L’article 25 du décret n° 2021-239 du 3 mars 2021 subordonne l’inscription d’un candidat aux concours externes spéciaux aux deux conditions suivantes:
- Remplir les conditions de ressources fixées pour l’attribution d’une bourse d’enseignement supérieur sur critères sociaux ;
- Suivre ou avoir suivi, à la date de clôture des inscriptions à ces concours, au cours des quatre années civiles précédant l’année au cours de laquelle ces concours sont ouverts, une préparation aux concours externes organisée après une procédure de sélection par un établissement assurant la formation de fonctionnaires ou un établissement public d’enseignement supérieur.
Cet article 25 précise encore que « la liste de ces préparations est fixée par arrêté du ministre chargé de la fonction publique ».
C’est tout l’objet de l’arrêté du 24 mars 2021 fixant la liste des préparations ouvrant droit à l’inscription aux concours externes spéciaux d’accès à certaines écoles de service public, source du présent litige.
En effet, l’arrêté du 24 mars 2021 a fixé la liste des quarante préparations ouvrant droit à l’inscription aux concours externes spéciaux en excluant toutefois la PrépaConcours de Sciences Po Paris alors que cette école préparatoire satisfaisait aux conditions posées par l’article 25 du décret n° 2021-239 précité.
La conséquence en était particulièrement cruelle pour les étudiants boursiers ayant fait le choix de s’inscrire à la PrépaConcours de Sciences Po Paris puisque l’arrêté du 24 mars 2021 avait pour effet de les priver d’accès aux « Concours Talents » de la session 2021 et du bénéfice de ce nouveau dispositif visant à garantir une meilleure égalité des chances.
Ces étudiants subissaient une perte de chance d’autant plus importante que, compte tenu de leurs ressources financières nécessairement limitées et de l’investissement – ou plutôt un sacrifice lorsque l’on sait le sacerdoce qu’implique pour un étudiant de préparer les concours de la haute administration –, ils ne pourraient se permettre d’attendre la session 2022 des concours externes spéciaux.
Estimant que cet arrêté portait atteinte au principe d’égalité et à leurs droits, ces étudiants de la PrépaConcours de Sciences Po Paris, boursiers de l’enseignement supérieur, ont saisi le juge des référés du tribunal administratif de Paris sur le fondement de l’article L. 521-1 du code de justice administrative en lui demandant de suspendre l’exécution de cet arrêté.
Par une ordonnance rendue le 15 avril 2021, le juge des référés du tribunal administratif de Paris a fait droit à la demande de ces étudiants en suspendant l’exécution de l’arrêté litigieux au motif qu’il méconnaissait bien le principe d’égalité entre les établissements dispensant des formations de même nature.
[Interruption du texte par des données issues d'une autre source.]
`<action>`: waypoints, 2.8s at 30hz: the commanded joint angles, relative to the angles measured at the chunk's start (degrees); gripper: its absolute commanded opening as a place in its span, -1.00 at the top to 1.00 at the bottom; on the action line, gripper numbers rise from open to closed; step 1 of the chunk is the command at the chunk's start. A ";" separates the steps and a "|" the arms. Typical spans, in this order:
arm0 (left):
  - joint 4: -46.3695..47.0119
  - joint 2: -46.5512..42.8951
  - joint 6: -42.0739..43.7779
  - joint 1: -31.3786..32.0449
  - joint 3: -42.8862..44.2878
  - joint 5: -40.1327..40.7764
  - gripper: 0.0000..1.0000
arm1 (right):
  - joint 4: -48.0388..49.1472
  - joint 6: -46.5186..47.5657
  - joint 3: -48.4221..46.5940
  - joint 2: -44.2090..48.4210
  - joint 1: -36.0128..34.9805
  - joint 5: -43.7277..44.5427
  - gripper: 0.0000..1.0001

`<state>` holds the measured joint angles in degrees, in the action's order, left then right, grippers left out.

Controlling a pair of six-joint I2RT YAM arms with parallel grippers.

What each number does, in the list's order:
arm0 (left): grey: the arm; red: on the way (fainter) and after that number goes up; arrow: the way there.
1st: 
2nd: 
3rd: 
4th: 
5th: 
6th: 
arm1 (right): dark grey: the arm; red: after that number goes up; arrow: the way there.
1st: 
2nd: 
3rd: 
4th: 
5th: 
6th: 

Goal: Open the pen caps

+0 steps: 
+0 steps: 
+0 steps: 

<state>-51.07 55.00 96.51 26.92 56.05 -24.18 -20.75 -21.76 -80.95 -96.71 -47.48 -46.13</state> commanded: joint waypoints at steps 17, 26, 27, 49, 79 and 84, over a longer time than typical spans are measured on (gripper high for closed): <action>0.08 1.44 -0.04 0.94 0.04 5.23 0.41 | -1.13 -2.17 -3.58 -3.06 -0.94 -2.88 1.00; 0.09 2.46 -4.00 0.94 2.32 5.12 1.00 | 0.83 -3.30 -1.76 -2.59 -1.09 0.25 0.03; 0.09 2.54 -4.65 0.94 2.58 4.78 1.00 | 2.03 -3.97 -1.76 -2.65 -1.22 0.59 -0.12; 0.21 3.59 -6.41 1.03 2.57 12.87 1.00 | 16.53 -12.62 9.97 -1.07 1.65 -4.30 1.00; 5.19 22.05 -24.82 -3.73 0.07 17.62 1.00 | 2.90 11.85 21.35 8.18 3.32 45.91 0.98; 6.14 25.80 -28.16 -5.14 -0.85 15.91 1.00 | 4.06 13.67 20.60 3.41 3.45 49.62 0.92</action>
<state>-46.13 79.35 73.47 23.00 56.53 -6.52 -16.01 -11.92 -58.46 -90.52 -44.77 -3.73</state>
Et ce dimanche 18 avril 2021, le ministère de la fonction publique a tiré les conséquences de cette ordonnance de référé en publiant un arrêté complémentaire intégrant la PrépaConcours de Sciences Po Paris à la liste des préparations ouvrant droit à l’inscription aux concours externes spéciaux.
Dans ce dossier, Me Jean-Christophe Ménard a eu l’immense honneur – et c’est un euphémisme – de défendre ces étudiants boursiers de la PrépaConcours de Sciences Po Paris et de leur obtenir cette (très belle) ordonnance de référé.